Work instructions.
Should a line below contain the word "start", report it.

Information provided.
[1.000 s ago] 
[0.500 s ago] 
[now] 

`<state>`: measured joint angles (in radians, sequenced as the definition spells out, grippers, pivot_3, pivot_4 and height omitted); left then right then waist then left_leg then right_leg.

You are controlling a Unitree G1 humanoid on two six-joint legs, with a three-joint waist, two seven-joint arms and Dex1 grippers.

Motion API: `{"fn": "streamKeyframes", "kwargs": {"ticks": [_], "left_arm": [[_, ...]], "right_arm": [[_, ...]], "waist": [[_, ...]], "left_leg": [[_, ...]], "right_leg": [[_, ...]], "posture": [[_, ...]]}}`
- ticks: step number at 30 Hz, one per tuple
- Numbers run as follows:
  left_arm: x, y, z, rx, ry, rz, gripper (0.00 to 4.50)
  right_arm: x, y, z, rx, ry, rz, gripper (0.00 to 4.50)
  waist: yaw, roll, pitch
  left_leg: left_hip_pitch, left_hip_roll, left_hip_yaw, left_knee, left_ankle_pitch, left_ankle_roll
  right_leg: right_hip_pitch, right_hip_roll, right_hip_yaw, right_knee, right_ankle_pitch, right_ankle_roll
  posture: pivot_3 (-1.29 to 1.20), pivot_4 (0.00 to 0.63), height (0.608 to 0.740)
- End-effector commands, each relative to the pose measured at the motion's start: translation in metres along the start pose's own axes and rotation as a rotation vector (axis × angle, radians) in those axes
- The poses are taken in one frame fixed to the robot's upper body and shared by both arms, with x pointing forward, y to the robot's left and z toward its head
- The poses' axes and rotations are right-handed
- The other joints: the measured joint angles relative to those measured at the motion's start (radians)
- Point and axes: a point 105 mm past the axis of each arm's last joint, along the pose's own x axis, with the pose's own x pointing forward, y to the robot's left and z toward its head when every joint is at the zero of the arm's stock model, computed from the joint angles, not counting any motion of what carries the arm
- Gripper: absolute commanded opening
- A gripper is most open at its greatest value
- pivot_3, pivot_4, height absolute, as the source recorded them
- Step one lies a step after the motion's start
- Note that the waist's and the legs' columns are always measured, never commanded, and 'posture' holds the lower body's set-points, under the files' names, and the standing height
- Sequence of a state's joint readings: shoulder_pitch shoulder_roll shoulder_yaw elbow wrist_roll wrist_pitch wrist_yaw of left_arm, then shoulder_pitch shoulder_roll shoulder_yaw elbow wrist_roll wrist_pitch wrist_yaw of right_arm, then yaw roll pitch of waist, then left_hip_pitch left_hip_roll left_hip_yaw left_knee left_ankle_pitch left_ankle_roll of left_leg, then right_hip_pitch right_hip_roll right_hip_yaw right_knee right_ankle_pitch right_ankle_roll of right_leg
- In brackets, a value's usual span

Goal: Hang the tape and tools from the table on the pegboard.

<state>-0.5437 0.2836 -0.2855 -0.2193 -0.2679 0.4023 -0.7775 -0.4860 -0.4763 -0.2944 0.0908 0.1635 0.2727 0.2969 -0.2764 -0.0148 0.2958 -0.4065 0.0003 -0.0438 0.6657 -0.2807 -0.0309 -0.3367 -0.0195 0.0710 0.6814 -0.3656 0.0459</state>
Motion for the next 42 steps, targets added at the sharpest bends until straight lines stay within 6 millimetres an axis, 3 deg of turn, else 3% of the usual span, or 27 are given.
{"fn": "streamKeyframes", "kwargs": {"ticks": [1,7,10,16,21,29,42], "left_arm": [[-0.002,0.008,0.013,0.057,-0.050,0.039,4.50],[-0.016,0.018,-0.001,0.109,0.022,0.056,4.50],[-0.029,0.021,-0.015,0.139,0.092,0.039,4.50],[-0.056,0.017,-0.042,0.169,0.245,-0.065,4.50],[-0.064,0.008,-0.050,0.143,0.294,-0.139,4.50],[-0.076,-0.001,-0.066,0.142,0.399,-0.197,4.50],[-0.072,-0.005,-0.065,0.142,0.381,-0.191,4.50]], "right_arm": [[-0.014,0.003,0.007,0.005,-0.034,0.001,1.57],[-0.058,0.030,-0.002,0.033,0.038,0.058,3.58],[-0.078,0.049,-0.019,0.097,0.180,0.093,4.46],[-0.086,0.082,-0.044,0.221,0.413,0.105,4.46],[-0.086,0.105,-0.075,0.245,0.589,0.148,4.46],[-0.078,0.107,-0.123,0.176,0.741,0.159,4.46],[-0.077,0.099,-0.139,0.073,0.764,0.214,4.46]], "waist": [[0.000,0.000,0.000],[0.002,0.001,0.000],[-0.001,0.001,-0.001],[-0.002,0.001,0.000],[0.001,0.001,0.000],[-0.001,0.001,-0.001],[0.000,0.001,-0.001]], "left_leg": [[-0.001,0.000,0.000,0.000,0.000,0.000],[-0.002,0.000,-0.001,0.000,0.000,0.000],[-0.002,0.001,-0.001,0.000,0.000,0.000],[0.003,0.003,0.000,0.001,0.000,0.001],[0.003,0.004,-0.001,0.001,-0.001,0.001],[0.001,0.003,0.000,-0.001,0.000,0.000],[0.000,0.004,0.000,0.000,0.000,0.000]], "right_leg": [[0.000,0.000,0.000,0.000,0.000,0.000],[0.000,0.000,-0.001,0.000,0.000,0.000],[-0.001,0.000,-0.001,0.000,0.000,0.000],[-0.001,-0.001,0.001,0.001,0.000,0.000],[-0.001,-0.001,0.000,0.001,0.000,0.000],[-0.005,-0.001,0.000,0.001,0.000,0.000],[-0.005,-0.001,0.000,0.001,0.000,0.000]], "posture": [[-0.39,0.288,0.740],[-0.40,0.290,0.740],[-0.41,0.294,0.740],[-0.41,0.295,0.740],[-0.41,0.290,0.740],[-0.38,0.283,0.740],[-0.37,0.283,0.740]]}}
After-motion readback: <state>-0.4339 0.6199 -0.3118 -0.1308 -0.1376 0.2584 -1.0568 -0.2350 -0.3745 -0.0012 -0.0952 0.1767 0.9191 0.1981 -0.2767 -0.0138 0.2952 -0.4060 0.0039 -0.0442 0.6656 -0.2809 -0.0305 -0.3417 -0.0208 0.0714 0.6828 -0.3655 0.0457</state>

Result of this exercise.
- End-effector commands, each relative to the pose measured at the motion's start: translation in metres along the start pose's own axes and rotation as a rotation vector (axis × angle, radians) in those axes
- The other joints: the measured joint angles relative to those measured at the motion's start (radians)
- Step one lies a step after the motion's start

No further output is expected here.